A Scalable Diagonalization Framework for Tensor-Product Bitstring Selected Configuration Interaction
Enhua Xu, William Dawson, Himadri Pathak, Takahito Nakajima
TL;DR
A fully distributed diagonalization framework tailored for extremely large selected determinant spaces, directly addressing this major scalability bottleneck of modern SCI methods and establishing TBSCI as a scalable SCI methodology.
Abstract
Selected configuration interaction (SCI) methods are effective for treating strongly correlated electronic systems, yet their scalability has long been limited by implementations that replicate the configuration interaction (CI) vector across processes, leading to severe memory bottlenecks. Here, we present a fully distributed diagonalization framework tailored for extremely large selected determinant spaces, directly addressing this major scalability bottleneck of modern SCI methods.

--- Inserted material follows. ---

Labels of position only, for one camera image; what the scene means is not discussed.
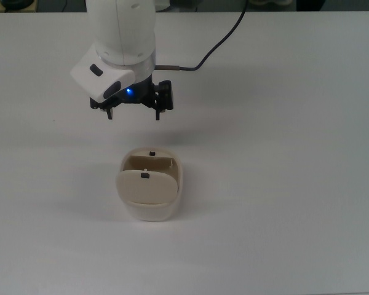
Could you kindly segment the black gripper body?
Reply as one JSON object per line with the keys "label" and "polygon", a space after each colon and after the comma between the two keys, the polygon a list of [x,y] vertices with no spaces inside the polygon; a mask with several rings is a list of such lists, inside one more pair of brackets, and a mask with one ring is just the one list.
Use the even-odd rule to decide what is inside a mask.
{"label": "black gripper body", "polygon": [[154,104],[154,96],[152,75],[118,92],[120,101],[126,104]]}

The method is grounded in a tensor-product bitstring (TPB) representation, in which determinants are organized through a TPB structure constructed from selected alpha- and beta-bitstrings, and is referred to as tensor-product bitstring SCI (TBSCI). An efficient TBSCI eigensolver is developed based on a novel bitstring-based Hamiltonian evaluation algorithm together with a suite of MPI communication strategies designed to improve parallel efficiency. Large-scale full configuration interaction (FCI) benchmarks, employed as communication-intensive stress tests, demonstrate that the implemented TBSCI eigensolver continues to reduce the wall time for distributed diagonalization of 2.6 trillion determinants, reaching 54,000 nodes (more than 2.5 million cores) on supercomputer Fugaku. Beyond scalability, we investigate the structural compactness of the TPB representation and show that selecting alpha- and beta-bitstrings according to their collective weights in a reference SCI wavefunction yields TPB-based wavefunctions approaching the FCI limit while using only a small fraction of determinants. These results establish TBSCI as a scalable SCI methodology and provide evidence for the intrinsic compactness of the TPB representation.